#### THE DATA

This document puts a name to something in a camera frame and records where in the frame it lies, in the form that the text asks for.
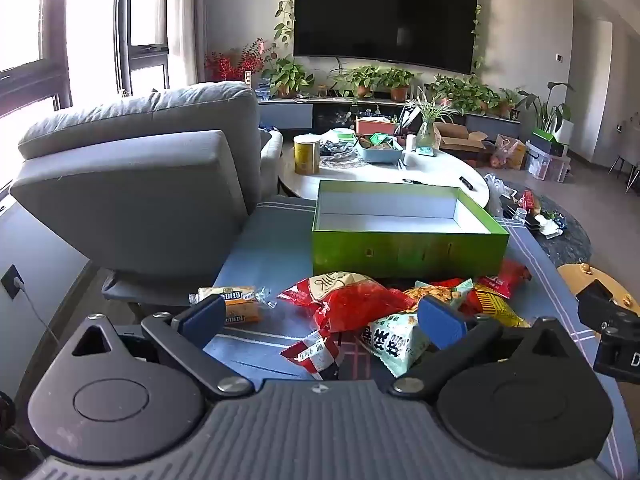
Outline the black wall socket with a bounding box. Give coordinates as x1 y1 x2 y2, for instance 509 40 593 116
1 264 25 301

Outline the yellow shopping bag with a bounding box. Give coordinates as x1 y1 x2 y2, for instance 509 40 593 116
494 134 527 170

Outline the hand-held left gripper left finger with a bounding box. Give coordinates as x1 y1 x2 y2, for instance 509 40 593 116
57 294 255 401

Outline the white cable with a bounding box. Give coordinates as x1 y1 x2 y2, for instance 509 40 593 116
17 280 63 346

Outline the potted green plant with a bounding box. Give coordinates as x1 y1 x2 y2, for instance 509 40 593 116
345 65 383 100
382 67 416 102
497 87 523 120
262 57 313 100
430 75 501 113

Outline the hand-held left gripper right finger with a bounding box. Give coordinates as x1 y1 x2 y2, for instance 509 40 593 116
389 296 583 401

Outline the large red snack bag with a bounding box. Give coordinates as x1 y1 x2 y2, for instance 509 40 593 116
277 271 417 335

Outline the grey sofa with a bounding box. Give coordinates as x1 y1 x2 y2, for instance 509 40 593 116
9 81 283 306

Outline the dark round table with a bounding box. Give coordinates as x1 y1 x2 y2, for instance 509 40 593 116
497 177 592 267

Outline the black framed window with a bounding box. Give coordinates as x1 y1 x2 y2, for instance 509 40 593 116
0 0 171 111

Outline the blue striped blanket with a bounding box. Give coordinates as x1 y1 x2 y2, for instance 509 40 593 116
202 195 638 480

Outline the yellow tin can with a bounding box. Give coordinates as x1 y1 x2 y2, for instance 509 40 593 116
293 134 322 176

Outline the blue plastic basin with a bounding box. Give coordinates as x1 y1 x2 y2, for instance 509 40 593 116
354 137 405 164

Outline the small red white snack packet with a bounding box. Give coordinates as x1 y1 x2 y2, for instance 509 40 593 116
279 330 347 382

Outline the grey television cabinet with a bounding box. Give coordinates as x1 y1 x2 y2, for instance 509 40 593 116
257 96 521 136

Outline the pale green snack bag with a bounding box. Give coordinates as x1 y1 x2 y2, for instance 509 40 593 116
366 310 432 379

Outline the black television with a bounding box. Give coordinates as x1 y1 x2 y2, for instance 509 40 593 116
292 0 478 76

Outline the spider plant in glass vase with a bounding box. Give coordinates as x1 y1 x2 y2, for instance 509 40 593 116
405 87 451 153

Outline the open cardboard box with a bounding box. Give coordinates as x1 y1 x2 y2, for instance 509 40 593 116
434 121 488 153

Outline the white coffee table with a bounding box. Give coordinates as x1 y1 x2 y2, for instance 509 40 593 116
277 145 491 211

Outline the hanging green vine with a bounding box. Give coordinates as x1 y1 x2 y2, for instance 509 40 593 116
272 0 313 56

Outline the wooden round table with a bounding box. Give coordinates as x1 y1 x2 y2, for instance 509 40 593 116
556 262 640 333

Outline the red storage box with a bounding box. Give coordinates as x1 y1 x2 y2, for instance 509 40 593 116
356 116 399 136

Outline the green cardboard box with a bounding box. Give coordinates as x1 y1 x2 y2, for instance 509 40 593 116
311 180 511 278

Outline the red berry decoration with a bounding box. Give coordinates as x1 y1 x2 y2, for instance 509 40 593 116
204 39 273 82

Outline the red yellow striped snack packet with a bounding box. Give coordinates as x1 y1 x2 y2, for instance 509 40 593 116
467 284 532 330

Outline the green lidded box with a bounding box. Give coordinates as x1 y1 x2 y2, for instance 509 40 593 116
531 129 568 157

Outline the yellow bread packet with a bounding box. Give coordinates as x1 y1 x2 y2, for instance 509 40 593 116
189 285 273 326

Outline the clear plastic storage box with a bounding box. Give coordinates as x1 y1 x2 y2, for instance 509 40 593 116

########

> _EXERCISE GOAL_
Make an exact copy of all the material, but keep the pictures out of it.

> _WRITTEN ANSWER_
This document puts a name to something in a camera frame and records where in the frame it lies, in the form that the text asks for.
Outline the black wall socket with a bounding box. Give coordinates as x1 y1 x2 y2, for instance 509 40 593 116
1 264 25 301

Outline the yellow shopping bag with a bounding box. Give coordinates as x1 y1 x2 y2, for instance 509 40 593 116
494 134 527 170

Outline the hand-held left gripper left finger with a bounding box. Give coordinates as x1 y1 x2 y2, for instance 509 40 593 116
57 294 255 401

Outline the white cable with a bounding box. Give coordinates as x1 y1 x2 y2, for instance 509 40 593 116
17 280 63 346

Outline the potted green plant with a bounding box. Give coordinates as x1 y1 x2 y2, for instance 509 40 593 116
345 65 383 100
382 67 416 102
497 87 523 120
262 57 313 100
430 75 501 113

Outline the hand-held left gripper right finger with a bounding box. Give coordinates as x1 y1 x2 y2, for instance 509 40 593 116
389 296 583 401

Outline the large red snack bag with a bounding box. Give coordinates as x1 y1 x2 y2, for instance 509 40 593 116
277 271 417 335

Outline the grey sofa with a bounding box. Give coordinates as x1 y1 x2 y2, for instance 509 40 593 116
9 81 283 306

Outline the dark round table with a bounding box. Give coordinates as x1 y1 x2 y2, for instance 509 40 593 116
497 177 592 267

Outline the black framed window with a bounding box. Give coordinates as x1 y1 x2 y2, for instance 509 40 593 116
0 0 171 111

Outline the blue striped blanket with a bounding box. Give coordinates as x1 y1 x2 y2, for instance 509 40 593 116
202 195 638 480

Outline the yellow tin can with a bounding box. Give coordinates as x1 y1 x2 y2, for instance 509 40 593 116
293 134 322 176

Outline the blue plastic basin with a bounding box. Give coordinates as x1 y1 x2 y2, for instance 509 40 593 116
354 137 405 164

Outline the small red white snack packet with a bounding box. Give coordinates as x1 y1 x2 y2, for instance 509 40 593 116
279 330 347 382

Outline the grey television cabinet with a bounding box. Give coordinates as x1 y1 x2 y2, for instance 509 40 593 116
257 96 521 136

Outline the pale green snack bag with a bounding box. Give coordinates as x1 y1 x2 y2, for instance 509 40 593 116
366 310 432 379

Outline the black television with a bounding box. Give coordinates as x1 y1 x2 y2, for instance 509 40 593 116
292 0 478 76

Outline the spider plant in glass vase with a bounding box. Give coordinates as x1 y1 x2 y2, for instance 509 40 593 116
405 87 451 153

Outline the open cardboard box with a bounding box. Give coordinates as x1 y1 x2 y2, for instance 509 40 593 116
434 121 488 153

Outline the white coffee table with a bounding box. Give coordinates as x1 y1 x2 y2, for instance 509 40 593 116
277 145 491 211

Outline the hanging green vine with a bounding box. Give coordinates as x1 y1 x2 y2, for instance 509 40 593 116
272 0 313 56

Outline the wooden round table with a bounding box. Give coordinates as x1 y1 x2 y2, for instance 509 40 593 116
556 262 640 333

Outline the red storage box with a bounding box. Give coordinates as x1 y1 x2 y2, for instance 509 40 593 116
356 116 399 136

Outline the green cardboard box with a bounding box. Give coordinates as x1 y1 x2 y2, for instance 509 40 593 116
311 180 511 278

Outline the red berry decoration with a bounding box. Give coordinates as x1 y1 x2 y2, for instance 509 40 593 116
204 39 273 82

Outline the red yellow striped snack packet with a bounding box. Give coordinates as x1 y1 x2 y2, for instance 509 40 593 116
467 284 532 330

Outline the green lidded box with a bounding box. Give coordinates as x1 y1 x2 y2, for instance 509 40 593 116
531 129 568 157

Outline the yellow bread packet with a bounding box. Give coordinates as x1 y1 x2 y2, for instance 509 40 593 116
189 285 273 326

Outline the clear plastic storage box with a bounding box. Give coordinates as x1 y1 x2 y2, for instance 509 40 593 116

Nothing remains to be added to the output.